Kepel ritiene che il 7 ottobre sia peggiore dell’11 settembre, poiché dopo gli attentati del 2001, l’Occidente reagì in maniera compatta, con una solidarietà evidente. Al contrario, dopo le atrocità del 7 ottobre, una parte dell’Occidente sembra schierarsi con i carnefici anziché con le vittime. Questo atteggiamento, secondo Kepel, è evidente nel comportamento degli studenti che non distinguono tra Hamas e palestinesi.
Criminalizzazione delle proteste pro-Palestina
Molti manifestanti pro-Palestina lamentano che la loro protesta viene criminalizzata. Kepel riconosce il diritto di denunciare le migliaia di civili palestinesi uccisi dalle scelte del premier israeliano Netanyahu. Tuttavia, il politologo sottolinea che la protesta perde di credibilità quando vengono dimenticati il massacro del 7 ottobre e il fatto che ci sono ancora oltre 100 ostaggi nelle mani di Hamas.

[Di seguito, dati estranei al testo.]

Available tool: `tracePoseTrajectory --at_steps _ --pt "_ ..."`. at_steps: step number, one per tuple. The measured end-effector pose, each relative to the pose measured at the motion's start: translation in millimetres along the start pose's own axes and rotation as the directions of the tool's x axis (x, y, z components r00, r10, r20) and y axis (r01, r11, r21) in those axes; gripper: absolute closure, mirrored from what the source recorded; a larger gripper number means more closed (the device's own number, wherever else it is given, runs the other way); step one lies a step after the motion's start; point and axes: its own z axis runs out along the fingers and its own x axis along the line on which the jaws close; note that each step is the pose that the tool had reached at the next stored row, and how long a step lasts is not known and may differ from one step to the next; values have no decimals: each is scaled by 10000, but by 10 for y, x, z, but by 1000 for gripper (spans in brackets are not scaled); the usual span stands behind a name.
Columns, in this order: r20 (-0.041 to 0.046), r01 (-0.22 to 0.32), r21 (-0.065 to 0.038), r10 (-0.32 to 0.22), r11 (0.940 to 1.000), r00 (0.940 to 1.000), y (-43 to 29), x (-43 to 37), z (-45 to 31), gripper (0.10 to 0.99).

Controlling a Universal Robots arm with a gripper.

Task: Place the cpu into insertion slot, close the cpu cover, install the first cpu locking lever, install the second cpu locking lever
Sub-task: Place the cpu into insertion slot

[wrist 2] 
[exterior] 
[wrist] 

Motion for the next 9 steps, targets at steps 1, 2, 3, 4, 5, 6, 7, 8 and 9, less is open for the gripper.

Recentemente, davanti a Sciences Po, si sono scontrati manifestanti pro-Israele e pro-Palestina. L’anfiteatro Boutmy, dove Kepel ha tenuto numerose lezioni, è stato ribattezzato anfiteatro Gaza, un fatto che il professore considera contrario alla missione di un’istituzione universitaria, ovvero il confronto argomentato di tutte le posizioni.
Il rischio del ‘jihadismo d’atmosfera’
In un libro precedente, Kepel parlava di ‘jihadismo d’atmosfera’. Alla domanda se lo vedesse all’opera in questi giorni, il politologo ammette che, fortunatamente, non ci sono atti di violenza al momento. Tuttavia, evidenzia come questo clima, alimentato per anni dai Fratelli musulmani, abbia favorito le uccisioni dei professori Samuel Paty e Dominique Bernard.
Kepel esprime il timore che qualcuno possa approfittare di questa situazione, collegando le Olimpiadi alla causa palestinese, come accadde nel 1972 a Monaco. Questo scenario, secondo il professore, rappresenterebbe un ulteriore passo verso una pericolosa radicalizzazione.
L’analisi di Kepel rappresenta un monito sulla necessità di mantenere alti gli standard accademici e di non cedere a ideologie che possono compromettere la missione educativa delle università.